- _Prompt_:
Go through the lines below and copy each one that holds the string "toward".

Dataset records
* * *
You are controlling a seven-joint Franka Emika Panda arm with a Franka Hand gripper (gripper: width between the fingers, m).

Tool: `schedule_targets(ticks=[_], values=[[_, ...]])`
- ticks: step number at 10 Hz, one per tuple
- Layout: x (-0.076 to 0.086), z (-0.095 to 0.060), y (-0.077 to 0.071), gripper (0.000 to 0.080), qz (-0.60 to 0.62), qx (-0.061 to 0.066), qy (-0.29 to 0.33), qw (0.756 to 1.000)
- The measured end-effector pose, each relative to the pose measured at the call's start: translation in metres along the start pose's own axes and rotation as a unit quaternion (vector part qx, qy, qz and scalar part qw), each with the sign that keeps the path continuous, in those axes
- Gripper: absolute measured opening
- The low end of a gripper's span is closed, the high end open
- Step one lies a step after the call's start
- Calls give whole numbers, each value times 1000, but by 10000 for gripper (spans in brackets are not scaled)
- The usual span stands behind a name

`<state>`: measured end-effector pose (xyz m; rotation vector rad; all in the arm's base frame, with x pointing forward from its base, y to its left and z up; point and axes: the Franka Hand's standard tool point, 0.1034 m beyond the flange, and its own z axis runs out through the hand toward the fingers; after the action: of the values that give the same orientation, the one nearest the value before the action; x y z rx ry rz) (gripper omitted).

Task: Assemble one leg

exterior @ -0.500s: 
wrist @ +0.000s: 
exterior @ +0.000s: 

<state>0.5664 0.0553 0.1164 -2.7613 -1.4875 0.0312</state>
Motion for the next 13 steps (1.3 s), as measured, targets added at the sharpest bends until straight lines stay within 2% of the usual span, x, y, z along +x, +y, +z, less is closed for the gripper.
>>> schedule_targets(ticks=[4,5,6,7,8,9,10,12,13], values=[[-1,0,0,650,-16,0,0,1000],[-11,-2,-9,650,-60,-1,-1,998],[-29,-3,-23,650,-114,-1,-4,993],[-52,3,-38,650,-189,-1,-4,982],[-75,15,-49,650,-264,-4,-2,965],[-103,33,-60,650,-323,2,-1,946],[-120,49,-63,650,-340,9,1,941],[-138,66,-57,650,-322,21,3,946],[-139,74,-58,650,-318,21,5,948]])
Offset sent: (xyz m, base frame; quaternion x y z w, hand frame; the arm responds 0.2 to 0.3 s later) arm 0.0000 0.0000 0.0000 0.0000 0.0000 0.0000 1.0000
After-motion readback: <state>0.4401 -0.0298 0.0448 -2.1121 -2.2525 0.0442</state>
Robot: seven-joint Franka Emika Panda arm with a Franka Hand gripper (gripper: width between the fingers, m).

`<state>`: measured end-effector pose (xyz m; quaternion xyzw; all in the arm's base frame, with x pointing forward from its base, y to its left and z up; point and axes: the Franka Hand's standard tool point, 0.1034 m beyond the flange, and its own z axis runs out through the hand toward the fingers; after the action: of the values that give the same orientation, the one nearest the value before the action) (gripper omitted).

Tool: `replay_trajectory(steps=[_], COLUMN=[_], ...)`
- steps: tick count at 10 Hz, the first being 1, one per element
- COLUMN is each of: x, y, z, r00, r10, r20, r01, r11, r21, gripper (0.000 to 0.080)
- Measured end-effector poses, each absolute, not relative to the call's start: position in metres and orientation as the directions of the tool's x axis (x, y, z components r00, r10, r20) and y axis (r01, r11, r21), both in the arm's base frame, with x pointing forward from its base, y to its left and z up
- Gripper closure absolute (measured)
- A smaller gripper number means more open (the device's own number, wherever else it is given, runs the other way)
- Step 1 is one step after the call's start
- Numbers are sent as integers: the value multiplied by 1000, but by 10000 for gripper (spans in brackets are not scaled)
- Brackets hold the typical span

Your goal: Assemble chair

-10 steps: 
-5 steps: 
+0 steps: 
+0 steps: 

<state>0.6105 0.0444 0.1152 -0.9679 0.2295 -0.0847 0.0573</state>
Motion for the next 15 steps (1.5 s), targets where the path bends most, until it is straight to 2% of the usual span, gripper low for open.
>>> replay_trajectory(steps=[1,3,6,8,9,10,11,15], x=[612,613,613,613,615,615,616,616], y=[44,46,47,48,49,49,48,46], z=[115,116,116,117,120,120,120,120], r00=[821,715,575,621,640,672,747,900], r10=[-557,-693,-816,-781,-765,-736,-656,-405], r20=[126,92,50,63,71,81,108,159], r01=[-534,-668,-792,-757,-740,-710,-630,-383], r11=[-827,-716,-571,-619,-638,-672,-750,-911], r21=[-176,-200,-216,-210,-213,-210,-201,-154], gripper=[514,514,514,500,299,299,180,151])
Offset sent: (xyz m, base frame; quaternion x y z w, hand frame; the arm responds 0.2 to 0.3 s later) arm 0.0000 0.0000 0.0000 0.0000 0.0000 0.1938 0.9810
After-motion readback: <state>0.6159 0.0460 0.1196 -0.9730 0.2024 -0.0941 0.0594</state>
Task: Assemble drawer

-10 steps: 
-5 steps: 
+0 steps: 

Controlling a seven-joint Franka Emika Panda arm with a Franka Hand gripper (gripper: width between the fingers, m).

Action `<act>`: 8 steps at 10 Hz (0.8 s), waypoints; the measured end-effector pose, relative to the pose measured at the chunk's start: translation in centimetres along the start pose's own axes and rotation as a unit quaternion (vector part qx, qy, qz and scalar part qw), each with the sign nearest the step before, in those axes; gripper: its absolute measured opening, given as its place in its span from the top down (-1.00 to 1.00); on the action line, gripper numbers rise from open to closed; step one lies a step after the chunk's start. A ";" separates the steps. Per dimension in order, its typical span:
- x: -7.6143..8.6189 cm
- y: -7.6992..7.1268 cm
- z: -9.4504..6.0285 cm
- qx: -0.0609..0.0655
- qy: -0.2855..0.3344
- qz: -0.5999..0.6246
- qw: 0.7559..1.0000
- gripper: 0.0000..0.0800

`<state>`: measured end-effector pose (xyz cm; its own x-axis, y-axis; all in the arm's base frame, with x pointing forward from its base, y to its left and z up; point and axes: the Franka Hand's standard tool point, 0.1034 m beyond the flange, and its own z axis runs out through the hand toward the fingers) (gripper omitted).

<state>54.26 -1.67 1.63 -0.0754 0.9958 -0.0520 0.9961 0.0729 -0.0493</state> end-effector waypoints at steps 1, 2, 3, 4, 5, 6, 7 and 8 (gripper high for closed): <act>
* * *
- _Response to this exercise_:
`<state>`: measured end-effector pose (xyz m; rotation vector rad; all in the arm's base frame, with x pointing forward from its base, y to its left and z up; point and axes: the Franka Hand's standard tool point, 0.1034 m beyond the flange, and its own z axis runs out through the hand toward the fingers; after the action: of the values that give the same orientation, the one nearest the value before the action; x y z rx ry rz) (gripper omitted).
`<state>`: measured end-effector pose (xyz m; quaternion xyzw; all in the arm's base frame, with x pointing forward from its base, y to its left and z up; point and axes: the Franka Hand's standard tool point, 0.1034 m beyond the flange, and its own z axis runs out through the hand toward the fingers; after the action: of the values that give the same orientation, the one nearest the value before the action) (gripper omitted).
`<state>`: measured end-effector pose (xyz cm; its own x-axis, y-axis; all in the arm's base frame, with x pointing forward from its base, y to its left and z up; point and axes: the Franka Hand's standard tool point, 0.1034 m beyond the flange, and its own z axis runs out through the hand toward the fingers) (gripper omitted).

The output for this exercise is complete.